La Casa de los Deseos (1)
Una familia se muda a una antigua casona con fama de estar embrujada. Lo que descubren, sin embargo, es un mundo donde las fronteras entre la vida y la muerte se desvanecen en un juego de deseo y misterio..
Introducción
Había algo en esa casa que parecía respirar.
Desde afuera, la casona de tres plantas, ubicada a las afueras del pueblo, tenía un aire majestuoso. Una estructura de otro tiempo, de columnas blancas cubiertas por hiedra, ventanales altos, y un enorme portón de hierro que crujía con cada ráfaga de viento. Fue una ganga imposible de rechazar: precio bajo, terreno amplio, sin vecinos a la vista.
Pero también había un rumor… Uno que no escapó a las primeras charlas con los habitantes del pueblo.
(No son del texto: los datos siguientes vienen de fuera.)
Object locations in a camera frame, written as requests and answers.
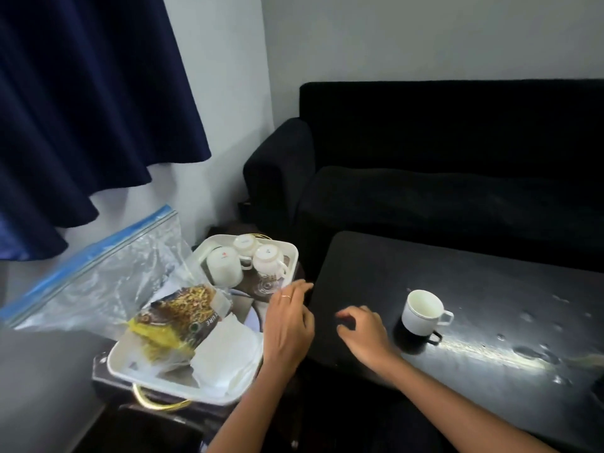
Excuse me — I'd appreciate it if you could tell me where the person's left hand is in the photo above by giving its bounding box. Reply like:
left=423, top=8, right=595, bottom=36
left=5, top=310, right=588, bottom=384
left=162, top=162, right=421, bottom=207
left=262, top=279, right=316, bottom=373

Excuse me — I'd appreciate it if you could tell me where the person's right hand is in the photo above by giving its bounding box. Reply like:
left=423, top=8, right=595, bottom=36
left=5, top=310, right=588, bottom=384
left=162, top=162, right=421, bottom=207
left=335, top=305, right=402, bottom=373

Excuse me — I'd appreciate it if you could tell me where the plain white cup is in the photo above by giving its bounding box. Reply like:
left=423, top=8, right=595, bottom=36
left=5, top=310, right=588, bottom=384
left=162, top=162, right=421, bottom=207
left=205, top=246, right=245, bottom=288
left=401, top=289, right=455, bottom=337

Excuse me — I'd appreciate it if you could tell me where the stack of white napkins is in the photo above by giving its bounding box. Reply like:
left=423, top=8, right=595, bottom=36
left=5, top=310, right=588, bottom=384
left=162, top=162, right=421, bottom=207
left=191, top=313, right=264, bottom=391

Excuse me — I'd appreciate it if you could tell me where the patterned white cup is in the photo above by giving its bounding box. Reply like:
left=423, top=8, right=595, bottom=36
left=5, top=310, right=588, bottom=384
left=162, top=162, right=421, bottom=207
left=232, top=233, right=261, bottom=267
left=252, top=243, right=289, bottom=279

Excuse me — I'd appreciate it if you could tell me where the person's left forearm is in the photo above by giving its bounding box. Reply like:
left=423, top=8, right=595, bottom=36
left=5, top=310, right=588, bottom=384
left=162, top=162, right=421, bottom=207
left=207, top=361, right=303, bottom=453

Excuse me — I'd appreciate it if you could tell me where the person's right forearm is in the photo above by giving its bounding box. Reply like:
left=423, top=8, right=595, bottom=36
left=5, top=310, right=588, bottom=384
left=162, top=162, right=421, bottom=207
left=377, top=355, right=562, bottom=453

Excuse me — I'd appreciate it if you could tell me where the black table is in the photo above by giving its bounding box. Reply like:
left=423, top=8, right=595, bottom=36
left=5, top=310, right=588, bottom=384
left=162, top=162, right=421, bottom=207
left=306, top=230, right=604, bottom=453

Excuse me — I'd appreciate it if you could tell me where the white tray with printed base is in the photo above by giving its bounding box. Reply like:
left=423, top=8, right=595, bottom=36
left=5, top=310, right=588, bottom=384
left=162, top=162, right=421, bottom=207
left=106, top=233, right=301, bottom=407

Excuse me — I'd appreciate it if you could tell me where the clear zip bag blue seal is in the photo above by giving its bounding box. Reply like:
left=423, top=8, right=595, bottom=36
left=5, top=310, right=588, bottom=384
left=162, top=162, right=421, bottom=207
left=0, top=204, right=232, bottom=373

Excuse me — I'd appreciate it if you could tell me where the black fabric sofa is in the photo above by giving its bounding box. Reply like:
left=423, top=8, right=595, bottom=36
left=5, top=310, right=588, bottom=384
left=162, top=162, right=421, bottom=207
left=243, top=79, right=604, bottom=274

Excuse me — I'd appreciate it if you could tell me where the navy blue curtain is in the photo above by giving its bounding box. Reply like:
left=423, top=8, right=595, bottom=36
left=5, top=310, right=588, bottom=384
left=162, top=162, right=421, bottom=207
left=0, top=0, right=212, bottom=262

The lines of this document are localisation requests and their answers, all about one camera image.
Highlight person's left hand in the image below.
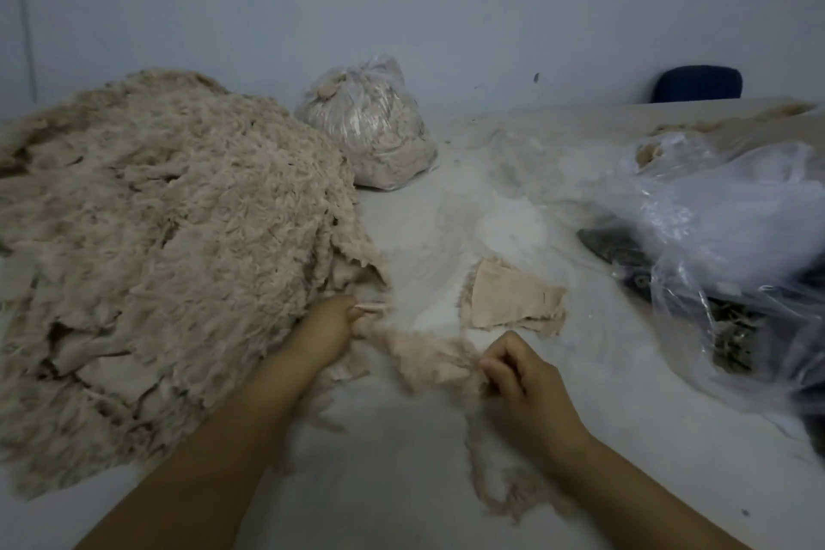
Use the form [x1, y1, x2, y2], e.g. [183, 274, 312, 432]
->
[286, 291, 388, 370]

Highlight person's right hand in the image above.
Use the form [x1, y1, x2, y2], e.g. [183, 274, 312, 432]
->
[477, 330, 597, 474]

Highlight beige fabric piece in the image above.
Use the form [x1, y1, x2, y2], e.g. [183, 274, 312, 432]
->
[338, 309, 498, 393]

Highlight stack of sorted beige pieces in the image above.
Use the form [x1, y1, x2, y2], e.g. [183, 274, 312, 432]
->
[457, 257, 569, 339]

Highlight large pile beige fabric scraps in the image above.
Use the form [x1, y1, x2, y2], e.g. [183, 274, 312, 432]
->
[0, 69, 388, 499]

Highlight person's right forearm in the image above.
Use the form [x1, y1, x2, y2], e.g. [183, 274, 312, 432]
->
[554, 433, 749, 550]

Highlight person's left forearm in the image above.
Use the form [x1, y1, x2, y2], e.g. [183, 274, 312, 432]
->
[77, 343, 324, 550]

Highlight beige fur pile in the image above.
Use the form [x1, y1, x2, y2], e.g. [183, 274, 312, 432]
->
[634, 102, 820, 171]

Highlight beige frayed thread scraps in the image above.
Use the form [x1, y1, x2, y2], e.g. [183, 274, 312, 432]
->
[464, 420, 582, 522]

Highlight clear bag of beige scraps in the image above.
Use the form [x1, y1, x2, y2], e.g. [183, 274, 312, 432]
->
[296, 54, 440, 193]

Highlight large clear plastic bag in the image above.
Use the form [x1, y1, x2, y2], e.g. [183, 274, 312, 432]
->
[599, 131, 825, 422]

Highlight blue chair back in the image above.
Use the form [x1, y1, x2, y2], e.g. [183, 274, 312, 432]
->
[650, 64, 745, 105]
—Esa casa está maldita —dijo una anciana en el almacén—. Las cosas que se escuchan ahí adentro… no son de este mundo.
La familia Ruiz no prestó atención. O prefirieron no hacerlo. Después de todo, estaban hartos de la ciudad.
Andrés, el padre, 45 años, necesitaba paz tras décadas de rutina bancaria. Era un hombre alto, de espalda ancha, barba prolija y una mirada que imponía respeto. Tenía un cuerpo aún fuerte, trabajado en su juventud, con brazos marcados y manos grandes que hablaban de experiencia.
Luciana, su esposa de 40, aún conservaba una belleza vibrante y madura. Curvas pronunciadas, piel suave, labios carnosos y una energía sensual que nunca había perdido del todo. Siempre vestía con una mezcla de elegancia y provocación sutil.
Sus hijos mellizos, Valentina y Nicolás, de 19 años, los acompañaban.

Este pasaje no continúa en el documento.